== Exercise goal ==
In the records below, find each line holding the word "things" and copy it.

== Records shown ==

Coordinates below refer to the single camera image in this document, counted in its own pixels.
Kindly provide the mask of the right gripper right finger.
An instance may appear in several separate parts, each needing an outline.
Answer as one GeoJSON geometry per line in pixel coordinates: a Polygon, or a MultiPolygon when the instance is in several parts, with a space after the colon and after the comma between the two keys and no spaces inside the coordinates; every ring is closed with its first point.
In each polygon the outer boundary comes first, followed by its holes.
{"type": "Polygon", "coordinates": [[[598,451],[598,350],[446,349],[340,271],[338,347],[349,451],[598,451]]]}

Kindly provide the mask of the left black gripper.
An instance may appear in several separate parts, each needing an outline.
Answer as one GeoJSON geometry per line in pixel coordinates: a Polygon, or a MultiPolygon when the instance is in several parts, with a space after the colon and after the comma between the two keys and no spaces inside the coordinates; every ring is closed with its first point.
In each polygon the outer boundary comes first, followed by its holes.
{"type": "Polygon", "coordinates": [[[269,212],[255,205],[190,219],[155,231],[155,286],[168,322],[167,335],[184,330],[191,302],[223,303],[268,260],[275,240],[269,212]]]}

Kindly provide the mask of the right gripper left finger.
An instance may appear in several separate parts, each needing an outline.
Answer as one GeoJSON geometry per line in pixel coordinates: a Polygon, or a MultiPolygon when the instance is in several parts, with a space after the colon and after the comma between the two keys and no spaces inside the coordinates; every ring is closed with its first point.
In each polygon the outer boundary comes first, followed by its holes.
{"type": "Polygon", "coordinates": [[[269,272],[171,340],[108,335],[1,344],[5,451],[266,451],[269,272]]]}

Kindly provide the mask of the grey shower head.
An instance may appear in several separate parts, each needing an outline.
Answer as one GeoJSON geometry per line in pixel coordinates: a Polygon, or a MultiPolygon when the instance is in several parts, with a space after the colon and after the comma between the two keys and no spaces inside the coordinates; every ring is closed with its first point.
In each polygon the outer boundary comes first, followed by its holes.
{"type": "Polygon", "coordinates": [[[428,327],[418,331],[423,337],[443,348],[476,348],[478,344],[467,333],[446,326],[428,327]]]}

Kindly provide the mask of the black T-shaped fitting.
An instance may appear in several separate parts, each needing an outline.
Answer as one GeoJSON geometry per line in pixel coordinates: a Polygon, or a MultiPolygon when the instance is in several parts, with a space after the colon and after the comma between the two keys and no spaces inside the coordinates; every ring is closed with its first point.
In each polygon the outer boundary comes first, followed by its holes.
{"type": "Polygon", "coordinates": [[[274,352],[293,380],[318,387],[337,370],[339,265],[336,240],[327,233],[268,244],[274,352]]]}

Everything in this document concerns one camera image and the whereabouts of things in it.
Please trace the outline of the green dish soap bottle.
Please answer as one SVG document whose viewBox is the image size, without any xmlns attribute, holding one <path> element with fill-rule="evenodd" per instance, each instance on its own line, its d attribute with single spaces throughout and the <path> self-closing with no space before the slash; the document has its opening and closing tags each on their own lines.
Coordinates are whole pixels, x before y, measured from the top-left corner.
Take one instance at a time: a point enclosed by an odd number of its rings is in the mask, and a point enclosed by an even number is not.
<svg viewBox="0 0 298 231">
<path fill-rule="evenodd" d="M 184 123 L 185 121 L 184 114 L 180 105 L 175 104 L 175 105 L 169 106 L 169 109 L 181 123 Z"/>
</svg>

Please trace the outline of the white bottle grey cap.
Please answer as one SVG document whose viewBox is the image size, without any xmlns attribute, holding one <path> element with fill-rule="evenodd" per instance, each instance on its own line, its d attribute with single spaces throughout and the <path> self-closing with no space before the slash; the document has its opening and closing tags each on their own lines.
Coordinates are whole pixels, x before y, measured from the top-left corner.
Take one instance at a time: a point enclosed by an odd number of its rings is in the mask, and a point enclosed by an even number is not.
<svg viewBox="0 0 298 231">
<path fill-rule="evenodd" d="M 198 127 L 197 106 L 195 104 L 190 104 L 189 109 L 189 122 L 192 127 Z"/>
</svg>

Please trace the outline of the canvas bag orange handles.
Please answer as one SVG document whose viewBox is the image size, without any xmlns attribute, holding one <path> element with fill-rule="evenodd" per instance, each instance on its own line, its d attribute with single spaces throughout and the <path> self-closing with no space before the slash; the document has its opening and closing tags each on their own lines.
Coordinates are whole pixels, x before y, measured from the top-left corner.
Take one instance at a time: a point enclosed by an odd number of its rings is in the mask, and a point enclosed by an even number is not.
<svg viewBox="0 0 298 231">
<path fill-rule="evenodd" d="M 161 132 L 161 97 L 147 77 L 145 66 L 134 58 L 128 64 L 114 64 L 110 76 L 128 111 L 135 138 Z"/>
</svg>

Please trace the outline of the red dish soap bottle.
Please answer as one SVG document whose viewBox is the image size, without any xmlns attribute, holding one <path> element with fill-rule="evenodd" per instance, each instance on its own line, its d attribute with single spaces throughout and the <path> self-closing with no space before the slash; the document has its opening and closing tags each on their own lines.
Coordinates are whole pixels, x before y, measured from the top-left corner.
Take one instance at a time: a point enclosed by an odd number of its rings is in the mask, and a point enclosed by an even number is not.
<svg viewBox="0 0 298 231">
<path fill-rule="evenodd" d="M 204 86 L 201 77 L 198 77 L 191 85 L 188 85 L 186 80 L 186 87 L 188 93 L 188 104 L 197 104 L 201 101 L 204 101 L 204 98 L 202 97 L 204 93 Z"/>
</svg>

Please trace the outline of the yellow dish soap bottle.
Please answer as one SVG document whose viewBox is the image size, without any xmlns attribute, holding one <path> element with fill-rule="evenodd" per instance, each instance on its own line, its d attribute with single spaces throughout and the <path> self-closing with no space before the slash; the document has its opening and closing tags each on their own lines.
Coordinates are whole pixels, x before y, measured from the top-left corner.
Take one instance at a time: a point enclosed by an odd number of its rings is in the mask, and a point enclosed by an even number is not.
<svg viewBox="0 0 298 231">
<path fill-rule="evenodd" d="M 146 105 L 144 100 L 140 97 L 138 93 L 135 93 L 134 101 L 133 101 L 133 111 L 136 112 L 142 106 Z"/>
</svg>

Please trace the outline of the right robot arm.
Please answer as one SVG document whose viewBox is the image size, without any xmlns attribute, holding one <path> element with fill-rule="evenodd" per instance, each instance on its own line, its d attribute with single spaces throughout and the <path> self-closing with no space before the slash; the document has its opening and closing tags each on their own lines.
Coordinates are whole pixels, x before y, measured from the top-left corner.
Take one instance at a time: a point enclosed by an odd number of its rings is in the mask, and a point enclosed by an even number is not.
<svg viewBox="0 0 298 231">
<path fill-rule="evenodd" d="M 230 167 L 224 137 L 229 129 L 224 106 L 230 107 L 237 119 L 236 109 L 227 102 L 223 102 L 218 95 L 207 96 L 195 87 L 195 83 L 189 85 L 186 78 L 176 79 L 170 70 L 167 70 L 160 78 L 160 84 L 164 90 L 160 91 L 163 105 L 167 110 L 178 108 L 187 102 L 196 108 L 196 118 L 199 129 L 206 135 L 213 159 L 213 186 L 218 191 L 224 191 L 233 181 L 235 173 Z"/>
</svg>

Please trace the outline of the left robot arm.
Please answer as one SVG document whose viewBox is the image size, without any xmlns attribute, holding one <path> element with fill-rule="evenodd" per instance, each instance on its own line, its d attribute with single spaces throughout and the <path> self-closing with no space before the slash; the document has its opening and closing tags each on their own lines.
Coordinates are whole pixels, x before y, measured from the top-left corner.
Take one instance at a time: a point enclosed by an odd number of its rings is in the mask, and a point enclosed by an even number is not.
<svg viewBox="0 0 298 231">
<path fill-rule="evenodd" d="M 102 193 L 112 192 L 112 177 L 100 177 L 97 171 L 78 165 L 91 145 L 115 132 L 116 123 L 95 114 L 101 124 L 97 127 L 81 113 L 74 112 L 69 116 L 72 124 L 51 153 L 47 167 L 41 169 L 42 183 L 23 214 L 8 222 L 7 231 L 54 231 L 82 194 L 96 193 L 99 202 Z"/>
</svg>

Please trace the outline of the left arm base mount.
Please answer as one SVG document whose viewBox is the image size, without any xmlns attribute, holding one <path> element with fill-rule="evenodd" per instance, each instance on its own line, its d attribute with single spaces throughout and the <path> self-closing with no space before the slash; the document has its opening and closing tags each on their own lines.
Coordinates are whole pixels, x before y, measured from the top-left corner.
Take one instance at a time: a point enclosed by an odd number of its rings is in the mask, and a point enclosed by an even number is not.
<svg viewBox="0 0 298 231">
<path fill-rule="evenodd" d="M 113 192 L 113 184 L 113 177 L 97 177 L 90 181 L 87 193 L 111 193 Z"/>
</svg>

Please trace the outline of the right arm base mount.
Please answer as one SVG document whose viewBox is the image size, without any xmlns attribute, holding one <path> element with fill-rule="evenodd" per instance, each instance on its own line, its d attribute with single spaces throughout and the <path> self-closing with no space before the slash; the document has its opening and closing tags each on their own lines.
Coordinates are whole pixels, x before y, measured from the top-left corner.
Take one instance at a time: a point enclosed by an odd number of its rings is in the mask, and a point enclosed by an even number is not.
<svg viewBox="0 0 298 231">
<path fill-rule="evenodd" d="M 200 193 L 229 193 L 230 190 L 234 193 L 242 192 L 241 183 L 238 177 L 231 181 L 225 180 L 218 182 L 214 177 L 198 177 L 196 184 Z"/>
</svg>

---

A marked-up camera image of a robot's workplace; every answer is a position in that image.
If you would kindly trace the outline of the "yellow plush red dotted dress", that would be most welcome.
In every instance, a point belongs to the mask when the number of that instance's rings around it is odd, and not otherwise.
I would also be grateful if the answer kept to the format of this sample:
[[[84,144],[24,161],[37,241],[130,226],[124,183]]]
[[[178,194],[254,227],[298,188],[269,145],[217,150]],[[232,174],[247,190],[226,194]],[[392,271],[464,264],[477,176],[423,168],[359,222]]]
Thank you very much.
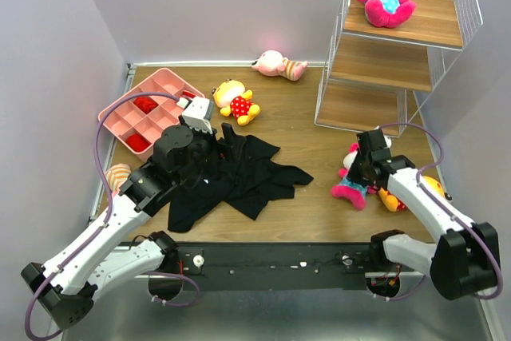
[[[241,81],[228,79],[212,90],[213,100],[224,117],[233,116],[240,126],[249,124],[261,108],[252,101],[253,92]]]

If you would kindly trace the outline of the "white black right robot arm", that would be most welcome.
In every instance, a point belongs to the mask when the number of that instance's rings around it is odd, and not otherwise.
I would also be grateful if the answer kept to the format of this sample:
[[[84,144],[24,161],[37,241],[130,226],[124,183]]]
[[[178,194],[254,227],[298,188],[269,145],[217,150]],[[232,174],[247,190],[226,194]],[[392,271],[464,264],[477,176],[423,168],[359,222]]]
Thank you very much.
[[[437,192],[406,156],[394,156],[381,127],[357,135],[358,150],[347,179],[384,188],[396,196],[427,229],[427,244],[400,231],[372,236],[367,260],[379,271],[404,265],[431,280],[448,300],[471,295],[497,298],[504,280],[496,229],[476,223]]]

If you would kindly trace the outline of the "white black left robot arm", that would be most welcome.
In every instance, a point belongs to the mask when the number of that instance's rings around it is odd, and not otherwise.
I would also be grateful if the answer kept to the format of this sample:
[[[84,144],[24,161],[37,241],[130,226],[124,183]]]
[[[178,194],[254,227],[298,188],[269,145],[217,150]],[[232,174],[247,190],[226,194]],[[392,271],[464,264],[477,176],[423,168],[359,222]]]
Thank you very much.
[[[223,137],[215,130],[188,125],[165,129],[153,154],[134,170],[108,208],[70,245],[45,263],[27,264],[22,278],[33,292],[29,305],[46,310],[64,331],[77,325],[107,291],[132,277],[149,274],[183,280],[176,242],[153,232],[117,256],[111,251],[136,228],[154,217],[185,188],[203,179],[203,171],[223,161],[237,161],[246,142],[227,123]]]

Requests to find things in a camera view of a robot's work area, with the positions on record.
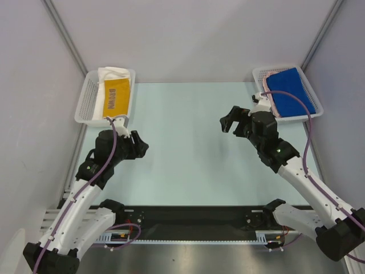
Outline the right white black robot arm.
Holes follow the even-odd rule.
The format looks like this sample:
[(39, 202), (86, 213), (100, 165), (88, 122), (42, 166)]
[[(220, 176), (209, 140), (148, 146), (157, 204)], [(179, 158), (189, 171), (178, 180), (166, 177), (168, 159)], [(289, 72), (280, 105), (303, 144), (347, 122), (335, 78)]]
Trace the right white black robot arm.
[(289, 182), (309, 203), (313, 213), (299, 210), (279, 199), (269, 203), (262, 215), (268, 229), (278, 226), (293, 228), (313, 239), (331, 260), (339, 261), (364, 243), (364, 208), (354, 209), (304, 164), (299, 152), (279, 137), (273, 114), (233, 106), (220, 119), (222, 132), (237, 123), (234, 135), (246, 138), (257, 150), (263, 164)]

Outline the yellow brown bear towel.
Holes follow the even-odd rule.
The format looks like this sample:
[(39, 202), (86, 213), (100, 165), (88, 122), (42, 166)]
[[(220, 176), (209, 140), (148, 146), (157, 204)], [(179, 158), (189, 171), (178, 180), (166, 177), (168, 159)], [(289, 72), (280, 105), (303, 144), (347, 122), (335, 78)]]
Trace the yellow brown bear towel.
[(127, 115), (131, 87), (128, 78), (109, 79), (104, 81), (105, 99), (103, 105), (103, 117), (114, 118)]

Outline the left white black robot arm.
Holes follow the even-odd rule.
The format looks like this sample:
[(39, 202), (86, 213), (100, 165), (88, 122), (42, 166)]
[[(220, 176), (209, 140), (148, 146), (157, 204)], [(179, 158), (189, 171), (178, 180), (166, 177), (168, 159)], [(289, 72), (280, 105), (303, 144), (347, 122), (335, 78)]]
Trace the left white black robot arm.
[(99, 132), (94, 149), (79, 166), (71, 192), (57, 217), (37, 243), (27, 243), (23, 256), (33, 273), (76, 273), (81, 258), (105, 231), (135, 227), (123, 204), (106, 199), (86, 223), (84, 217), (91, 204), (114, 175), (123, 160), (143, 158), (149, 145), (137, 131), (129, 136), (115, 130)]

...

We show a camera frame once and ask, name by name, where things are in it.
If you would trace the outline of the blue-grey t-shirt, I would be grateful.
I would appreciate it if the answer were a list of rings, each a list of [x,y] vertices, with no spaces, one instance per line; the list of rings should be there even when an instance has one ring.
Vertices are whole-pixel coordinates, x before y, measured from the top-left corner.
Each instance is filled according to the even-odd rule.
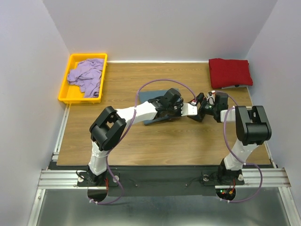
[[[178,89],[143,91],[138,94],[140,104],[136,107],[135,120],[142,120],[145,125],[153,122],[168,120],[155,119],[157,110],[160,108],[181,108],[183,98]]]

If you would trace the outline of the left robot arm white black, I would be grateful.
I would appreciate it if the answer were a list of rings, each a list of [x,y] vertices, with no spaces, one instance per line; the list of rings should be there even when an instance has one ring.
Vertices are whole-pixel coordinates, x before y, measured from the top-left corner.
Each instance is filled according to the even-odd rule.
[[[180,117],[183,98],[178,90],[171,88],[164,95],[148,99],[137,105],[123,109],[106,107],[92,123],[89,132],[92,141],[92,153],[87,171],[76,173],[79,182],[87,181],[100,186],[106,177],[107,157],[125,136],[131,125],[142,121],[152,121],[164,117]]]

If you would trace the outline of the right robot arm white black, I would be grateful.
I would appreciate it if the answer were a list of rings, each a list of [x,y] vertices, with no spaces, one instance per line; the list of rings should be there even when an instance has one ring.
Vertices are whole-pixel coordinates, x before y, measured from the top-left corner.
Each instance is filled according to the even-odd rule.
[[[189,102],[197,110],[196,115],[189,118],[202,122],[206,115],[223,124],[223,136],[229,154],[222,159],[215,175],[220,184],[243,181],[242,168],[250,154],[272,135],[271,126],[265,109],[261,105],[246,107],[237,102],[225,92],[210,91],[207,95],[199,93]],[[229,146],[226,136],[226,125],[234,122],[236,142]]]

== Solved problem ==
Everything in this document concerns one camera image and the whereabouts of things in it.
Requests to find things in a camera view of a robot's work area, with the positions on record.
We show a camera frame once and ask, name by name, where things are in it.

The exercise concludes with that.